La régression "simple" cherche la ligne droite qui passe au milieu
d'une série de points. La modélisation est aX + b = Y + e. X et Y sont
les coordonnées des points. a et b sont les coefficients du modèle (b
est la constante). e est l'écart entre la valeur calculée par le
modèle et la valeur réelle (on appele cela les résidus). On suppose
que les résidus sont répartis aléatoirement autour de la valeur
calculée (ils peuvent être dus à des imprécisions de mesure par
exemple).
Le R² du modèle indique l'importance du modèle par rapport à
l'importance des résidus. Si tous les points sont sur la droite (les
résidus sont tous nuls), le R² vaut 1. Si le modèle est mauvais (les
résidus sont importants), le R² est proche de 0.
La régression multiple est simplement l'extension du modèle à
plusieurs variables : a1X1 + a2X2 + ... +b = Y + e.
Lors du scan du cercle, tu peux te retrouver avec plusieurs problèmes
d'erreurs de mesure. L'épaisseur du trait peut être de plusieurs
pixels, ou bien en dessous d'un pixel. Le seuillage est alors très
délicat. Une fois seuillée on peut transformer l'image en série de
points (X,Y) (on ne prend que les points noirs).
Pour un cercle, l'équation est (X-Xc)² + (Y-Xc)² = r. (Xc,Yc) sont les
coordonnées du centre, et r le rayon. En développant, on doit pouvoir
aboutir à une équation du genre a(X²+Y²) + bX +c = Y, avec a, b et c
s'exprimant en fonction de Xc, Yc et r (je n'ai pas pris le temps de
développer, mais ça n'est pas très compliqué).

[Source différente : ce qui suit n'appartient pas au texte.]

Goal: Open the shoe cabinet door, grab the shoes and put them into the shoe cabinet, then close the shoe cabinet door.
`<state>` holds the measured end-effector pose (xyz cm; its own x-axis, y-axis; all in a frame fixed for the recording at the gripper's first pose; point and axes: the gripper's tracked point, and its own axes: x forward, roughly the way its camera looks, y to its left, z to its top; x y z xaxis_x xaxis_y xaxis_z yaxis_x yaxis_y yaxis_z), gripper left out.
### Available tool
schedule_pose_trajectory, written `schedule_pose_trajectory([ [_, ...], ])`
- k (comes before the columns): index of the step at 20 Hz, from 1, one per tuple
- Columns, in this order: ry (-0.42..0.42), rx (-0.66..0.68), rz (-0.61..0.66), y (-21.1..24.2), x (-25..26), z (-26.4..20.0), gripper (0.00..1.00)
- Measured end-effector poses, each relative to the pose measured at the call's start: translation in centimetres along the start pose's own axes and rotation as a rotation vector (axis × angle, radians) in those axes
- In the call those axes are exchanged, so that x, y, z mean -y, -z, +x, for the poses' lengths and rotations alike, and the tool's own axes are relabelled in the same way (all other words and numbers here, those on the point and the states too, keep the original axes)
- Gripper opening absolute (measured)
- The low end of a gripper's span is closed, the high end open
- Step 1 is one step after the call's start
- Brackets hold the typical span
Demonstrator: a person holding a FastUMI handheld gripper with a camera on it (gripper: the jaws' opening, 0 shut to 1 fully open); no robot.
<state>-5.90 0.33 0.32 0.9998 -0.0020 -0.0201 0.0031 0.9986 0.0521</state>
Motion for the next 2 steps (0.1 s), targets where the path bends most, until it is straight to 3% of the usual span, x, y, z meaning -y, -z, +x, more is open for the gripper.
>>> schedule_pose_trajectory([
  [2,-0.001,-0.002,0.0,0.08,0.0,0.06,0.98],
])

On calcule les coefficients de la régression de Y par rapport à
(X²+Y²) et X, et on en déduit les coordonnées du centre et le rayon.
En recalculant le Y issu du modèle pour chaque point, on en déduit
l'écart avec le Y réel (la valeur des e). On peut ainsi écarter les
points les plus éloignés du cercle calculé, et relancer la régression
sur les points restant.
Pour les algorithmes de régression, je ne peux pas te donner de
référence car j'utilise des logiciels qui intègrent cela en standard.
Avec 2 variables, ça ne devrait pas être très compliqué. Demande à
d'autres programmeurs.
Mais avant de te lancer en programmation, essaye peut-être sous Excel
(ou autre tableur proposant la régression multiple). Traduit tes
points seuillés en coordonnées (X,Y), passe les dans une feuille de
calcul et teste l'ajustement avec les fonctions existantes.
J'espère que c'est assez clair.
Eventuellement, envoie-moi une série de (X,Y), et j'essayerai de faire
la modélisation sous Excel pour voir ce que ça donne.
Bon courage.
je vais relire tout ça trankillou avec un petit tas de feuille et un
crayon ( et une gomme )
ps : lol = lots of laugh
mdr en english koi
ouaaaah, à première vue, ça a l'air la methode qui'il me faut.
pas trop de tour de boucle ...
pas trop de calculs complexes ....
...
merci pour toutes ces infos. et à tous pour la contribution.
dès que j'ai 5 mn ,j'essaies de coder tout ça (C++)
et si reussite, je vous en fait profiter....
Laurent.
PS:
l'image vient en fait d'une caméra N&B 640*480.
et les temps de calculs se doivent d'etre le + court possible.